For many couples, marriage is and always has been a stepping stone to having kids of their own. It’s so important in fact that many people need to know outright whether or not their partner is planning on having kids before finally tying the knot. But why is having children so important for those people in the first place?
I think first and foremost, it means creating a legacy that will live on after you leave this world. Although some people do not feel this way, many people want to have kids to call their own, to keep their genes alive so to speak. In their minds, dying without leaving any offspring can be a tough pill to swallow.
In addition, people often want kids because of the huge reflection their children would have on themselves as parents. If your child does well in school or goes on to do great things with his or her life, it means that you’ve done a good job as a parent. And who wouldn’t want to feel as though they’ve done a great job at just about the hardest task in life?
In terms of the relationship between the mother and the father, having a child can also help foster a stronger and deeper connection between the two parents. By having a child that is related to both of you, and having to care for it together, a couple can really bond emotionally over said child.
In fact, if I had to guess, this is probably the biggest reason that many couples want to have children, if not when the relationship or marriage starts, then definitely when the relationship or marriage is at least a few years in. The latter case in particular is a textbook definition of having a child in order to “save your marriage”. And although that is not an ideal situation to be in, it is definitely a prevalent option when your marriage starts to go south for whatever reason. And in my opinion, as long as your marriage is worth saving despite the troubles that you and your partner are currently going through, having a child to save your marriage is perfectly acceptable.
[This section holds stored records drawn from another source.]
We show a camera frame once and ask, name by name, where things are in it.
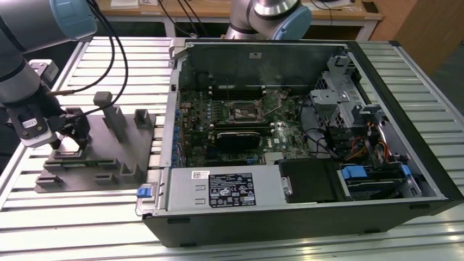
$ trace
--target wooden desk
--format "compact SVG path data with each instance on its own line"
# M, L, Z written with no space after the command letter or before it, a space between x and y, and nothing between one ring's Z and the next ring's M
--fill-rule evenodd
M110 0L97 0L102 14L109 21L125 22L162 22L166 30L166 37L176 37L176 30L165 17L162 9L156 5L140 5L137 9L110 9ZM302 0L302 3L310 3L309 0ZM164 0L164 7L174 22L188 22L185 13L176 0ZM204 23L229 23L229 9L228 2L214 2L210 0L192 0L189 4ZM356 0L353 5L356 10L348 7L334 8L341 11L332 12L328 10L313 10L313 20L310 25L316 26L352 26L361 27L356 40L369 40L370 34L376 28L377 22L382 20L381 14L368 13L364 10L360 0Z

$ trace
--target floor
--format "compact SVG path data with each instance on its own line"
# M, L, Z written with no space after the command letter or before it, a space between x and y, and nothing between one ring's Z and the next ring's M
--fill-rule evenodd
M120 36L158 36L165 37L164 25L161 23L112 23L114 30ZM180 23L178 26L192 32L188 23ZM226 31L225 24L205 24L209 35L218 37ZM98 29L97 36L104 36L105 32ZM64 68L69 59L76 43L68 42L58 46L30 53L26 59L53 59L60 69ZM432 80L454 104L460 112L464 114L464 43L444 62L441 68L432 75ZM0 122L6 121L6 113L0 109ZM0 125L0 171L8 163L9 156L14 152L18 139L14 132L4 125Z

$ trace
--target motherboard
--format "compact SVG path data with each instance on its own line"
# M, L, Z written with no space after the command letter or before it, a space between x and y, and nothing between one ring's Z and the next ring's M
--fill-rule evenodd
M284 88L181 92L185 166L265 165L308 158L300 103L301 96L290 96Z

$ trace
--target barcode label
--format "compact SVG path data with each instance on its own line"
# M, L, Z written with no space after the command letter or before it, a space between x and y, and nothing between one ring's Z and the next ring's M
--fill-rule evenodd
M208 178L209 176L209 171L192 171L192 179L198 179L198 178Z

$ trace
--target robotic arm
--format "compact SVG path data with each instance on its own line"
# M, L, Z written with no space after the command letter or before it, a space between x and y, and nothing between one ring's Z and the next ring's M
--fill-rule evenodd
M66 112L56 97L46 96L49 88L22 54L94 32L85 0L0 0L0 103L28 147L58 146L48 119Z
M298 40L312 14L300 0L233 0L226 39Z
M310 12L300 0L233 0L229 39L286 39L302 37ZM22 54L96 32L86 0L0 0L0 105L10 126L28 147L50 144L58 148L54 132L85 140L85 117L64 124L81 111L64 111Z

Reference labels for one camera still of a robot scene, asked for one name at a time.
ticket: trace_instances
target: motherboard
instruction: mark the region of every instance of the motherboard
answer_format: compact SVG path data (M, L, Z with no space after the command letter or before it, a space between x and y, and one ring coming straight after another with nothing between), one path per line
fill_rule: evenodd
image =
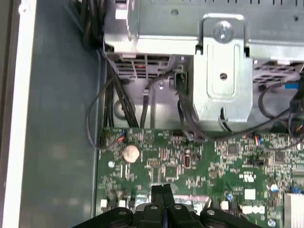
M195 143L180 130L110 128L101 141L112 146L98 157L97 215L115 207L134 210L151 200L152 185L170 183L175 202L197 214L211 201L261 227L287 228L293 227L291 201L304 199L303 146L259 147L287 147L296 142L288 134Z

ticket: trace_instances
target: electronic component
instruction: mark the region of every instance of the electronic component
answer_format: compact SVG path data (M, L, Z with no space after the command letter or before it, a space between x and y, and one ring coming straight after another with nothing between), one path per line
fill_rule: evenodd
M189 168L191 166L191 155L184 154L182 158L182 163L185 168Z
M272 184L270 186L270 190L273 192L277 192L277 191L279 191L279 187L277 186L277 184Z
M245 189L245 199L246 200L255 200L256 199L256 190L255 189Z
M138 159L140 152L134 145L128 145L123 150L123 158L128 163L134 163Z
M100 207L101 208L107 208L107 205L108 205L108 201L106 199L101 199L100 200Z
M228 145L228 155L229 156L236 156L238 155L238 145L237 144L230 144Z
M244 207L246 219L268 228L269 219L275 218L277 224L284 222L282 191L289 187L288 183L301 188L300 179L304 178L302 153L288 152L288 158L277 163L273 152L261 152L248 137L195 143L187 141L186 136L173 137L171 130L139 128L105 129L104 135L111 141L123 131L128 133L125 143L140 152L136 163L125 161L124 143L104 152L98 161L97 199L108 199L113 194L117 201L111 204L117 206L127 199L127 207L134 209L149 202L151 185L170 183L176 202L199 211L210 199L213 207L237 217L244 215L240 210ZM290 145L291 140L287 134L263 134L263 146L270 148ZM237 156L228 155L228 148L231 154L237 150ZM189 168L185 167L186 155L191 157ZM263 168L250 165L248 160L252 157L263 161ZM114 168L108 166L110 161L115 162Z
M228 201L222 201L220 204L220 207L222 210L229 210L229 202Z
M304 228L304 195L284 194L284 228Z
M227 200L228 200L229 202L231 202L231 201L233 200L233 195L232 195L232 194L228 194L228 195L227 195Z
M275 162L283 163L285 158L285 153L283 151L275 152Z
M299 187L291 187L291 192L294 194L301 194L302 190Z

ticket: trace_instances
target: white sticker
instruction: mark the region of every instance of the white sticker
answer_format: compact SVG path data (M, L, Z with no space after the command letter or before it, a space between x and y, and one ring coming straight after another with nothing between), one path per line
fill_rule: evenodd
M256 189L245 189L245 199L255 200L256 199Z

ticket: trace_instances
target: silver metal frame
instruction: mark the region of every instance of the silver metal frame
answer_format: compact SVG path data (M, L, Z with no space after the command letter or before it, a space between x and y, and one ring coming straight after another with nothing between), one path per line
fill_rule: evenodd
M19 227L36 0L23 0L19 7L19 13L19 38L11 117L9 161L5 186L3 228Z

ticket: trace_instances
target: metal tab
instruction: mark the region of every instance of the metal tab
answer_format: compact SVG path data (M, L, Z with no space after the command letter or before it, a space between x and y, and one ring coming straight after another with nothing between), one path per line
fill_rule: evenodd
M252 59L244 53L240 15L208 15L202 22L203 53L193 61L193 103L199 120L246 122L252 108Z

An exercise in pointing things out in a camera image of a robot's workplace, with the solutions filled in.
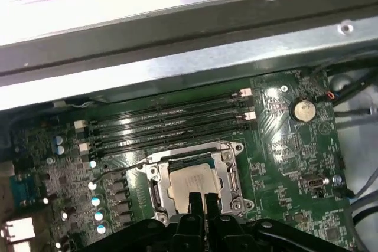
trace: mounting hole
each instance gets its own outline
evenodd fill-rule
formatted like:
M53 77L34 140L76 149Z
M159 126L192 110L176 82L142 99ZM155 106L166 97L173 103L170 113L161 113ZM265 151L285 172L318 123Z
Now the mounting hole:
M337 27L338 32L342 35L348 35L351 32L353 32L354 27L352 25L352 22L349 20L345 20L340 23L340 25Z

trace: capacitor
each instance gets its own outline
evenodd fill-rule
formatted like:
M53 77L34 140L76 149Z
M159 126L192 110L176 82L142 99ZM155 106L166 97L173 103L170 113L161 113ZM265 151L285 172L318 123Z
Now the capacitor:
M104 234L108 228L108 224L106 222L102 222L97 226L97 232L99 234Z
M55 160L54 160L53 158L47 158L47 159L46 159L46 163L47 163L48 165L53 165L53 164L55 163Z
M47 172L40 174L40 180L42 181L50 180L50 174L48 174Z
M63 144L63 137L62 137L62 136L55 136L55 138L54 138L54 143L55 143L55 145L57 145L57 146Z
M97 165L97 162L96 162L96 161L90 161L90 162L89 162L89 167L90 167L90 168L95 168L96 165Z
M102 219L104 219L104 214L105 214L104 209L98 210L98 211L95 212L95 214L94 214L94 219L95 219L96 221L102 221Z
M61 145L57 146L57 148L55 149L55 153L58 155L64 154L64 147Z
M93 190L96 190L96 188L97 188L97 184L93 183L92 181L88 183L89 190L93 191Z
M100 198L98 198L98 197L93 197L93 198L90 200L90 203L91 203L93 206L97 207L98 205L100 205L101 201L100 201Z
M299 122L310 122L315 118L317 108L315 104L306 97L299 97L290 105L291 117Z

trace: chip
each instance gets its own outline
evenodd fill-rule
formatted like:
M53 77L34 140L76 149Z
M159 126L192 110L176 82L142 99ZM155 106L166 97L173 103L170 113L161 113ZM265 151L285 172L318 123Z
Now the chip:
M340 232L337 227L330 227L325 230L328 241L336 241L340 239Z
M286 215L285 216L285 221L292 222L293 221L293 216L292 215Z
M190 192L200 192L204 203L206 193L218 194L220 190L219 179L207 163L171 172L170 181L172 186L168 194L174 200L179 214L188 212Z
M59 184L60 185L65 185L67 184L67 178L65 176L59 177Z
M302 213L295 214L294 219L296 222L303 222L303 214Z

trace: gray cable
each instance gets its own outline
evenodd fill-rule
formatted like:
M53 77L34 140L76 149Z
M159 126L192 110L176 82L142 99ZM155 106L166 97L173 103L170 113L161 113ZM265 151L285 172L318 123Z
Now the gray cable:
M366 184L356 193L355 198L360 198L362 194L364 194L370 186L373 185L375 180L378 178L378 168L373 172L373 174L369 177Z
M376 201L378 201L378 190L373 191L365 195L364 197L361 197L357 201L354 201L352 204L350 204L349 209L354 212Z

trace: black cable
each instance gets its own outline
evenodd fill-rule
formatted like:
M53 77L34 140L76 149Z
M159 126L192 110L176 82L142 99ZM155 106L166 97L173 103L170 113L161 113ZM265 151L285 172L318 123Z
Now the black cable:
M368 86L370 86L372 83L374 83L377 79L378 68L375 68L365 74L362 78L342 88L337 93L336 99L332 101L333 106L338 106L339 104L351 99L352 97L366 89Z
M351 60L345 62L339 62L331 66L327 66L325 71L327 76L333 76L349 71L361 70L365 68L374 68L378 65L378 58L364 58L361 60Z
M371 115L370 109L353 109L345 112L334 112L335 117L364 116Z
M364 220L365 218L369 217L378 212L378 206L373 206L371 208L365 209L362 212L358 213L353 217L354 225L357 225L360 221Z
M138 162L138 163L131 165L131 166L126 166L124 168L117 168L117 169L114 169L112 171L104 172L104 173L100 174L98 177L96 177L94 180L92 180L92 183L95 184L95 183L101 181L104 177L106 177L109 174L117 174L118 172L130 171L131 169L134 169L134 168L137 168L139 166L146 165L146 164L147 164L147 162Z
M352 233L353 238L356 241L358 248L361 249L364 252L369 252L369 249L367 248L367 246L365 245L365 243L361 239L359 233L356 230L356 227L353 224L352 212L353 212L353 210L351 208L346 208L344 210L346 226L347 226L349 232Z

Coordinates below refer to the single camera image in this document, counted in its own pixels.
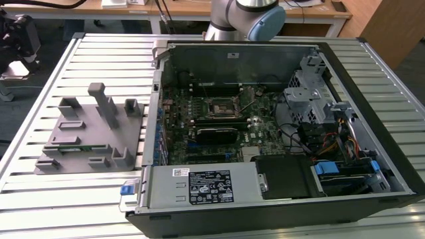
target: white sticker
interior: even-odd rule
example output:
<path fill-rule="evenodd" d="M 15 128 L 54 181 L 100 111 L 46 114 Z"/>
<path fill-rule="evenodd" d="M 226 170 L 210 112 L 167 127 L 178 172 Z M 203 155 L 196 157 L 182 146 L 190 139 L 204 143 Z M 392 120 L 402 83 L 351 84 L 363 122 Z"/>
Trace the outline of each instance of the white sticker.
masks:
<path fill-rule="evenodd" d="M 174 177 L 188 176 L 190 168 L 174 168 Z"/>
<path fill-rule="evenodd" d="M 140 13 L 140 14 L 148 14 L 147 11 L 128 11 L 128 13 Z"/>
<path fill-rule="evenodd" d="M 231 198 L 231 197 L 234 197 L 234 194 L 232 193 L 223 193 L 223 194 L 219 194 L 219 197 L 220 198 Z"/>
<path fill-rule="evenodd" d="M 239 58 L 239 53 L 228 53 L 227 57 L 228 57 L 228 59 L 238 59 Z"/>
<path fill-rule="evenodd" d="M 80 152 L 82 149 L 79 148 L 62 148 L 59 149 L 60 152 Z"/>

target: red wire
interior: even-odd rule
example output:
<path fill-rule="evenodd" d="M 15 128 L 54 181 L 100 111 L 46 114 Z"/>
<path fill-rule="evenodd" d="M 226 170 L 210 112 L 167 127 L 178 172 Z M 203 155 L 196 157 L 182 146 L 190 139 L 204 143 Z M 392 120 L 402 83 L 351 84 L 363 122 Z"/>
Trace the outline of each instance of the red wire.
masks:
<path fill-rule="evenodd" d="M 338 134 L 338 133 L 336 133 L 336 132 L 335 132 L 335 133 L 328 133 L 328 134 L 326 135 L 323 147 L 326 147 L 326 145 L 327 145 L 327 138 L 328 138 L 328 136 L 335 135 L 335 134 Z"/>

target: yellow wire
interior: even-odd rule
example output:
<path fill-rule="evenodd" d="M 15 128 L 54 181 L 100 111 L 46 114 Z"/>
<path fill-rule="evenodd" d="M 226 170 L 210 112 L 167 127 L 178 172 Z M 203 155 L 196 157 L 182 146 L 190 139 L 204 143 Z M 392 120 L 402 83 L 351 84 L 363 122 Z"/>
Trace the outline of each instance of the yellow wire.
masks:
<path fill-rule="evenodd" d="M 335 142 L 328 148 L 326 148 L 324 151 L 319 153 L 319 155 L 324 154 L 326 152 L 330 152 L 336 146 L 338 146 L 338 142 Z"/>

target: floor
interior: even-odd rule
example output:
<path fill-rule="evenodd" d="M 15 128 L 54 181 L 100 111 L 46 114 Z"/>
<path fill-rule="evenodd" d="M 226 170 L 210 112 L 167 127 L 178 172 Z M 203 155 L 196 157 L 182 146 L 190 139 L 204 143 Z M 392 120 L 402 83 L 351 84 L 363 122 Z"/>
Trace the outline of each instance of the floor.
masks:
<path fill-rule="evenodd" d="M 86 32 L 91 33 L 123 33 L 120 21 L 103 20 L 104 27 L 95 26 L 92 21 L 86 23 Z M 42 48 L 39 50 L 39 59 L 42 62 L 42 69 L 31 76 L 27 81 L 3 81 L 3 84 L 11 88 L 15 94 L 12 102 L 0 102 L 0 140 L 12 140 L 19 130 L 22 122 L 30 112 L 38 95 L 42 91 L 50 74 L 56 66 L 59 58 L 67 47 L 67 42 L 62 40 L 63 28 L 62 21 L 58 20 L 38 20 L 38 32 L 42 41 Z M 178 22 L 178 34 L 202 34 L 207 30 L 207 22 L 204 23 L 187 23 Z M 143 22 L 144 33 L 151 33 L 150 23 Z M 420 42 L 412 53 L 402 63 L 396 70 L 396 74 L 411 88 L 412 92 L 425 103 L 425 42 Z M 0 143 L 0 156 L 7 150 L 7 144 Z"/>

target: blue tab
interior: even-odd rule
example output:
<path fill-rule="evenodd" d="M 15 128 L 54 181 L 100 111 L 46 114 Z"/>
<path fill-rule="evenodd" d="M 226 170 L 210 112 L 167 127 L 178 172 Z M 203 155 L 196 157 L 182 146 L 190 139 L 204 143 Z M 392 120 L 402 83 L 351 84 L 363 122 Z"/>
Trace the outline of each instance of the blue tab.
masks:
<path fill-rule="evenodd" d="M 123 185 L 120 194 L 122 194 L 122 196 L 134 195 L 135 194 L 135 185 Z"/>
<path fill-rule="evenodd" d="M 380 165 L 379 165 L 379 162 L 376 161 L 376 160 L 372 160 L 371 161 L 371 165 L 372 165 L 372 167 L 374 167 L 374 170 L 376 171 L 376 172 L 379 172 L 380 171 Z"/>
<path fill-rule="evenodd" d="M 315 169 L 316 169 L 316 173 L 318 173 L 318 175 L 324 174 L 324 170 L 322 170 L 322 167 L 320 167 L 320 165 L 319 165 L 319 164 L 318 164 L 318 165 L 315 165 Z"/>
<path fill-rule="evenodd" d="M 328 174 L 328 173 L 340 173 L 338 164 L 335 162 L 320 162 L 315 165 L 316 173 Z"/>
So now that you know the main reasons why someone would want to have kids, the question then becomes whether you as a couple even agree to having kids in the first place. Because as much as you or your partner may want to have kids, unless the other person agrees to it, it (most likely) won’t happen. That’s just how biology works.
If you both want kids, then obviously that is the perfect scenario, as is the case in which both of you do not want kids (which is perfectly normal and acceptable).
However, if there is a disagreement between the two of you, there needs to be plenty of open dialogue not just on your own differing opinions on the prospect of having kids, but perhaps more importantly, whether either of you would be willing to sacrifice for the other person to make the relationship work. Deciding on whether or not to have kids is a big part of marriage in general, so if you are in such a dilemma, do not take it lightly. The future of your relationship is at stake.